No that’s it. No justification. If you have ask how much, you would know the kind of trouble I would be in if I finished this sentence the way it was supposed to.

But as a fan, I have a certain familiarity with the exploitation genre, and as such I’m not only qualified to say that Spring Breakers is this generation’s Beneath the Valley of the Ultravixens, I’m also desperate to be able to, as it proves that I saw it in the theater. Given the fact that Spring Breakers was directed by Mr. Harmony Korine, and could only be seen in the various art house cinemas in the would, you could be understood, though not forgiven, for dismissing it as a mediocre art film, which it certainly is. It is, however, one the best exploitation films ever made.

Like Evil Dead, the machine broke the ticket. Unlike Evil Dead, it's not the worst film ever made.

Like Evil Dead, the machine broke the ticket. Unlike Evil Dead, it’s not the worst film ever made.

Given the existence on any plane of reality of Death Proof, it would be easy and wise to abandon this genre entirely. But I suspect that taste is more than mere exposure, otherwise how could my taste be objectively better than yours? And vice versa, of course. No, in this case, loving exploitation films as I do has something to do with, damn… Well, I would have said ‘subversive’, but that word has been utterly co-opted by the The Man. Which He would no longer be if the damned feminists had gotten off their ass and castrated Him.

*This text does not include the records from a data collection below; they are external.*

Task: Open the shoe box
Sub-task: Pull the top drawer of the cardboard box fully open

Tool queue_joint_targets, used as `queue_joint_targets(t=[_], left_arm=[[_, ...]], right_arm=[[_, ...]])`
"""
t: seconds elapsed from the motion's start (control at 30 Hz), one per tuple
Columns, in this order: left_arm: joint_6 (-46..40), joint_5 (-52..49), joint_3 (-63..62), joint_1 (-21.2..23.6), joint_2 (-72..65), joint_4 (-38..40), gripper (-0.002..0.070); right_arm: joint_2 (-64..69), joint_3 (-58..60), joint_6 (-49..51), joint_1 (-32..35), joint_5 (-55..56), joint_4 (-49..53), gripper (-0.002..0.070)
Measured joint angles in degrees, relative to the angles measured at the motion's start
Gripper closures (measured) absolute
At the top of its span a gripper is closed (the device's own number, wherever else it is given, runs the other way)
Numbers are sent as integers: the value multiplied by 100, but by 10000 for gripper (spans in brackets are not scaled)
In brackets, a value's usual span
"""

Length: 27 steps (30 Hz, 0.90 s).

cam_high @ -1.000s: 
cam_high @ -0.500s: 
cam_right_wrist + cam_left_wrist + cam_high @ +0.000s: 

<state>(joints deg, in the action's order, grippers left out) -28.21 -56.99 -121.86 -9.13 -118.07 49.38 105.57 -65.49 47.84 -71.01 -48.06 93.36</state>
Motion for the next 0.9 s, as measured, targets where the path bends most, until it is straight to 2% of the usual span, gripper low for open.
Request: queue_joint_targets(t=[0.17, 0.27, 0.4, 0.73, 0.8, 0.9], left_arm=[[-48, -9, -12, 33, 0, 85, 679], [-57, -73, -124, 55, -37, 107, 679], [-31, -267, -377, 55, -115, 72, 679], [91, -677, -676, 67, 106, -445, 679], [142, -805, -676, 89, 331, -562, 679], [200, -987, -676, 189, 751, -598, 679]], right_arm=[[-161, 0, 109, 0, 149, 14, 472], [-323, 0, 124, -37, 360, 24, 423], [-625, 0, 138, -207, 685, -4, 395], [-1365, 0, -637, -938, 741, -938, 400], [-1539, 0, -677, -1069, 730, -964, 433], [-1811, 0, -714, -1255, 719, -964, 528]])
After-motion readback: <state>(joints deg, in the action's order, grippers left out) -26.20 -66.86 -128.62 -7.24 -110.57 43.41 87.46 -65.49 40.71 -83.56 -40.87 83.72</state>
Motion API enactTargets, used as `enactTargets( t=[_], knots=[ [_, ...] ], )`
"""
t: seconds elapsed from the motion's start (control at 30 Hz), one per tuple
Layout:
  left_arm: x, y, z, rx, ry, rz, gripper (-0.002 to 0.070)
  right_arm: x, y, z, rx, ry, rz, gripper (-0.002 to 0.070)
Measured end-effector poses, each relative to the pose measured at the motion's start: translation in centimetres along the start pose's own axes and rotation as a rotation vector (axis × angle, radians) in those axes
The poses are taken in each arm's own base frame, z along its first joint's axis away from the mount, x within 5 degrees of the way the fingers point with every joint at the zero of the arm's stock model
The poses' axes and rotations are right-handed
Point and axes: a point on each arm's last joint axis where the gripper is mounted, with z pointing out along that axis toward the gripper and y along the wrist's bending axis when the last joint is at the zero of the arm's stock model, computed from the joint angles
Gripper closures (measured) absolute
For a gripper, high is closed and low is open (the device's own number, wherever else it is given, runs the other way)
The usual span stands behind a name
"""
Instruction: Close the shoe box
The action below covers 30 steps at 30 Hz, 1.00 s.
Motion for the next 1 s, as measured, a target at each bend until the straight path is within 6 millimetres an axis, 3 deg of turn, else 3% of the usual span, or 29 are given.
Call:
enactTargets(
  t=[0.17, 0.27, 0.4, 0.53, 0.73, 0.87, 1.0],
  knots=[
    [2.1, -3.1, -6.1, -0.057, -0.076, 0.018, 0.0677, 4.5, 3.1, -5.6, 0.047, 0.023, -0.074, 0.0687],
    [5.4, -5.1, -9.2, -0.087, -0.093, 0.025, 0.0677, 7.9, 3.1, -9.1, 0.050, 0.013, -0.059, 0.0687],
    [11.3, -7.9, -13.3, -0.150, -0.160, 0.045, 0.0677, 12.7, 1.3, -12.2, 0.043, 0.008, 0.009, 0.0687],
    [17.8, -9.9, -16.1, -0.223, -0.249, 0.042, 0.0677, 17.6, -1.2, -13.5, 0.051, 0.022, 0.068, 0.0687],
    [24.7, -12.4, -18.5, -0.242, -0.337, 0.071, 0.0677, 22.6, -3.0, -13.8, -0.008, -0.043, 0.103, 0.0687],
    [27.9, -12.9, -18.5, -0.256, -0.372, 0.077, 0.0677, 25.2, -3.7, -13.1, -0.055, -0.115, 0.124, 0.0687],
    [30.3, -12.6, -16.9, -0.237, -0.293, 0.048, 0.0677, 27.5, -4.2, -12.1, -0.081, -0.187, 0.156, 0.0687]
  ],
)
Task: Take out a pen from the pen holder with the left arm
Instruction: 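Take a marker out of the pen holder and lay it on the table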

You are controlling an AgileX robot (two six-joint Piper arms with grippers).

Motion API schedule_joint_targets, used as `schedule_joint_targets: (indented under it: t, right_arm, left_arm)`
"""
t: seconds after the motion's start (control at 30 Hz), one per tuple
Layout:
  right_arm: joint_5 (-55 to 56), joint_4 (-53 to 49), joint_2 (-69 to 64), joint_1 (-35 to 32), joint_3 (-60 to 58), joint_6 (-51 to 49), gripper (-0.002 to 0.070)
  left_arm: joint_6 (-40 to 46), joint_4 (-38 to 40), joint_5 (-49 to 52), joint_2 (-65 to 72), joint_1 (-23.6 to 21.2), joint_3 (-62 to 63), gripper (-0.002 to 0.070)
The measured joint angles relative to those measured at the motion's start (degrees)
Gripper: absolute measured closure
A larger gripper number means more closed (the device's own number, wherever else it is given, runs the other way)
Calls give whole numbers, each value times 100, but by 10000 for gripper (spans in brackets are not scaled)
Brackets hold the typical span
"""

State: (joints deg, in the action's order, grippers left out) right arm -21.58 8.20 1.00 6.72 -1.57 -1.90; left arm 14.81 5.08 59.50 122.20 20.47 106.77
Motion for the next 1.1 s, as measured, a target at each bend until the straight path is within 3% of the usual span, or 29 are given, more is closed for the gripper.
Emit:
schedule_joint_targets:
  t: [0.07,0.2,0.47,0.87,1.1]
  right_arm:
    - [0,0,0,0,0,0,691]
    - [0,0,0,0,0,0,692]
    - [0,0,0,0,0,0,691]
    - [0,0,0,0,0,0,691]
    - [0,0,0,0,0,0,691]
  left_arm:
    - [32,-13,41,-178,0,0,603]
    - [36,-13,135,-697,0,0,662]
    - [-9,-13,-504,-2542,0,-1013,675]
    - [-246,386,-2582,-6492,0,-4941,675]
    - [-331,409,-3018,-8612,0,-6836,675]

It’s not an historical coincidence that feminism and exploitation films emerge at the same time, and that whatever qualities the possessed weren’t so much quashed, as they were used to sell babies to parents, things for parents to buy babies, and beer. In our enlightened decade, we must consider that the only thing that emerged from feminism is shame over sex. Which by the way, I am completely free of, in every possible penis mommy way. This shame can sell more that puppies, babies, beer and post-feminism put together. What this means for films is that then even the tired mother/whore choice is gone, replaced, even more depressingly with the hostage/whiner split. At least whores and mothers had tits.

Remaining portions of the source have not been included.